One possible proxy for monitoring the frequency of prey intake in cetaceans is through measurements of changes in stomach temperature as ingestion of cold prey results in a temperature drop in the otherwise homeothermic whale [5]. In the past, stomach temperatures of pinnipeds have been measured with a thermistor pill that emits a signal where the intervals between consecutive pulses indicate the temperature change. This has been done in five pinniped species but has not been tested previously on any cetaceans [610].

The narwhal (Monodon monoceros) is a 4 to 5 m long Arctic odontocete that attains a body mass of up to 1,800 kg [11]. Narwhals inhabit waters along East and West Greenland and in northern Canada where they feed on relatively few prey species including the commercially important Greenland halibut (Reinhardtius hippoglossoides) [12, 13]. An expanding offshore fishery for Greenland halibut overlaps with the winter distribution of narwhals and it is therefore important to develop methods to estimate prey consumption by narwhals in order to assess the potential for competition with the fishery.

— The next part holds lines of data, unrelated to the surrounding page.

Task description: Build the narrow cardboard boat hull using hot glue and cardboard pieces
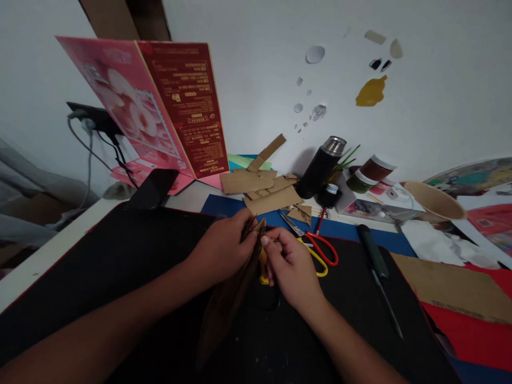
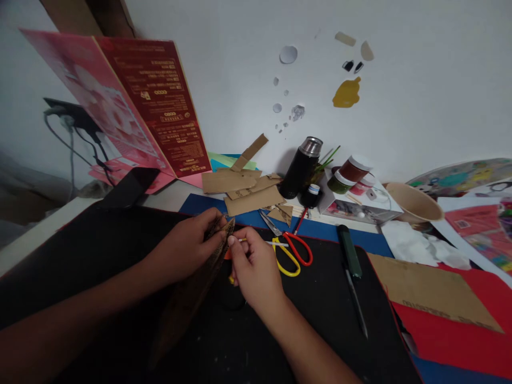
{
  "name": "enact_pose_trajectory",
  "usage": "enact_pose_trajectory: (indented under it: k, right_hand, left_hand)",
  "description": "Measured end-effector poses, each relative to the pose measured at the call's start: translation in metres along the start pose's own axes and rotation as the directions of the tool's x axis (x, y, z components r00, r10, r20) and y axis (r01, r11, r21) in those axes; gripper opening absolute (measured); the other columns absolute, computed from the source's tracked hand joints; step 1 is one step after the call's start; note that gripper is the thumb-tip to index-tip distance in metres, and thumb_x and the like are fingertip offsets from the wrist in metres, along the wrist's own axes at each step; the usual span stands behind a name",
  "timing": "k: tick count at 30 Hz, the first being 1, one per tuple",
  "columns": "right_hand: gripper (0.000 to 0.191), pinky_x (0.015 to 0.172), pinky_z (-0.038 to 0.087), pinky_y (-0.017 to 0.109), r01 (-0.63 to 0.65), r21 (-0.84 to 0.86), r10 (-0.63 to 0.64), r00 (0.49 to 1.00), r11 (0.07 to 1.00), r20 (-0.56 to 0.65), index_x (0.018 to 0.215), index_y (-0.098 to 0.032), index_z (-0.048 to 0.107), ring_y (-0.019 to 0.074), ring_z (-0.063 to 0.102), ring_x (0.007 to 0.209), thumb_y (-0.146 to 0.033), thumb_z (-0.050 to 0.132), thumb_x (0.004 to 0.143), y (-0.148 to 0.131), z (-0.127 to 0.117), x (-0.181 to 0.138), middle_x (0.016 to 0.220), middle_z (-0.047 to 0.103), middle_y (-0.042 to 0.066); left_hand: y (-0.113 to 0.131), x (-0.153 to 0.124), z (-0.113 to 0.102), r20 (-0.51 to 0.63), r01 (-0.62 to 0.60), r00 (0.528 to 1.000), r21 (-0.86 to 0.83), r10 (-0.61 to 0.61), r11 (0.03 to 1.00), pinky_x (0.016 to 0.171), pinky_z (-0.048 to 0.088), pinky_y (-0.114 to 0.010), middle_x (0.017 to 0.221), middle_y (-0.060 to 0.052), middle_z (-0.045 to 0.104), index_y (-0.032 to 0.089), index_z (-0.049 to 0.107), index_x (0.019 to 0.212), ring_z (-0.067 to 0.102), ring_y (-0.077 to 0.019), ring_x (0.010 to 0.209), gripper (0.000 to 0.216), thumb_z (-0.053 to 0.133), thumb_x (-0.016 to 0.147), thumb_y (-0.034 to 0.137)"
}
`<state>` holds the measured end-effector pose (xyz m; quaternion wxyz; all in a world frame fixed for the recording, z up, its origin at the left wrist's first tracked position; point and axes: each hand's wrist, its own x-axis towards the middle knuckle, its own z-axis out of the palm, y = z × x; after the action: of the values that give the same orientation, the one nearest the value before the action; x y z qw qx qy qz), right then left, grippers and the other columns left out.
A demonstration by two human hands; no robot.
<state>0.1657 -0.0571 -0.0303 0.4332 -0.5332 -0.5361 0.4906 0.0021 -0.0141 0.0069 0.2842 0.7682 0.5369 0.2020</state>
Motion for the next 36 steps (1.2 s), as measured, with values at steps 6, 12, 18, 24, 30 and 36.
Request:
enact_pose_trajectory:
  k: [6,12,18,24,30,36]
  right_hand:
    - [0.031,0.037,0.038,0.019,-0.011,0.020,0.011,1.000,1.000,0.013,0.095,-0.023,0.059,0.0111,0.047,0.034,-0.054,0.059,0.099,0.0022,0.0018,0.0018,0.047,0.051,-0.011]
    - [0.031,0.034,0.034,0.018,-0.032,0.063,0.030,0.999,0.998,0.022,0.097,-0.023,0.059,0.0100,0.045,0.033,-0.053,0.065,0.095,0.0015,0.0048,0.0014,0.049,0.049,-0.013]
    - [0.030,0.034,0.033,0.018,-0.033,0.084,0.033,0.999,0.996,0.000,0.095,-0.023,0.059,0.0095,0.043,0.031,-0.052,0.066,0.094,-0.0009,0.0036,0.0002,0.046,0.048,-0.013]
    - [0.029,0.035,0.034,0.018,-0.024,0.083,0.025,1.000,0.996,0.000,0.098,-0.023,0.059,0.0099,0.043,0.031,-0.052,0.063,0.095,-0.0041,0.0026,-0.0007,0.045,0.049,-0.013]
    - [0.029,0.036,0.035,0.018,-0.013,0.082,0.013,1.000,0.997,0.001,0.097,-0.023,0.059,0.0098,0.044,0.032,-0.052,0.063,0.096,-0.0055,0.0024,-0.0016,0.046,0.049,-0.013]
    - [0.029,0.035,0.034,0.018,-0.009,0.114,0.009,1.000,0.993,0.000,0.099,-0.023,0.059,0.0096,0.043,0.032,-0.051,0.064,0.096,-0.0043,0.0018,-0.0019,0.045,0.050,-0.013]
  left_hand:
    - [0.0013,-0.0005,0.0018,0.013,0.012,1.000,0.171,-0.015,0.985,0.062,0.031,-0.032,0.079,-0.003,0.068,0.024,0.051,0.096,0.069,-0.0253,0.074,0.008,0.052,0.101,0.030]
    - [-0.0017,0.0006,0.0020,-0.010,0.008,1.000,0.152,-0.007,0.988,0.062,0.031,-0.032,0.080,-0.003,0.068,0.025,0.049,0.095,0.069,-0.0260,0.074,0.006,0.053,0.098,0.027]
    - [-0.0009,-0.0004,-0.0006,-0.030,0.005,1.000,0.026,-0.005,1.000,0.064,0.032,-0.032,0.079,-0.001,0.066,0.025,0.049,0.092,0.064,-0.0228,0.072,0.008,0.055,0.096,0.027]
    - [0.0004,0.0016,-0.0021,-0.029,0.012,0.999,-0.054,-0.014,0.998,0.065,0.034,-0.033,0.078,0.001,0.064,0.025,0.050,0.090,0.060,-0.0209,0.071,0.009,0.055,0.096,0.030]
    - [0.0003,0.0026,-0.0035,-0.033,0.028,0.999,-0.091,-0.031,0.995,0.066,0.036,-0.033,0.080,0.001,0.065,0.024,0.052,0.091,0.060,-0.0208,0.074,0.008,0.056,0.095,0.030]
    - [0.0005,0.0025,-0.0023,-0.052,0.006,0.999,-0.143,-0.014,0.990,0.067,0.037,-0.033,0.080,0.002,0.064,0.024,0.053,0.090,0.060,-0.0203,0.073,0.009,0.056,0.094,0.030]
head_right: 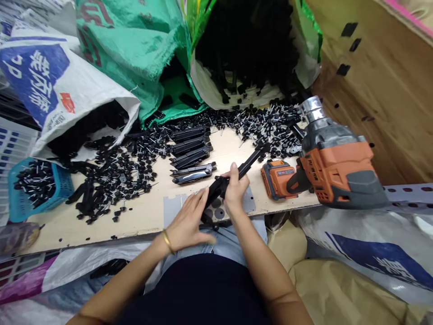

In the study presented here, stomach pills that transmit coded temperature signals were tested in narwhals, and the feasibility of using this approach to study the foraging behavior and foraging ecology of free-ranging cetaceans was evaluated.

Results and discussion

A total of eight narwhals (six males and two females) were equipped with stomach temperature pills (STPs) and satellite transmitters in August 2012 and August 2013 at Hjørnedal in Scoresby Sound, East Greenland (Figures  1 and 2). Four of the eight STPs were likely regurgitated within 24 h (three in 2012, one in 2013). Only two STPs lasted longer than 48 h, providing data for 191 and 414 h (7.9 and 17.3 days; Table  1). Contact with all eight whales was maintained for >1 month after instrumentation with the dorsally-mounted satellite transmitter. Ingestion or feeding events were identified by sudden drops in temperature [9, 14]. All whales had their first ingestion event 20 min to 14 h after being handled and released (mean = 4.3 h, SD = 4.1; Table  1). The duration of the eight STP records was positively correlated with the time between the deployment and the first ingestion event, i.e., the longer the interval between deployment and the first ingestion event the longer the duration of the record (ANOVA P = 0.002), but duration did not seem to be affected by the ingestion rate.

Figure 1
figure 1

Locality used for whale captures (Hjørnedal) and positions where drops in stomach temperature of the instrumented whales took place (i.e., presumed feeding locations). Locations on land are due to low precision of the positions closest in time to the stomach temperature drops. The water temperatures at the locations and depths of the ingestion events were known for some of the locations and are shown as a color-graduated symbol.

Figure 2
figure 2

Handling of a narwhal during administration of stomach temperature pills. A cradle was used to lift the head of the whale out of the water before the intubation tube with the STP was inserted into the esophagus.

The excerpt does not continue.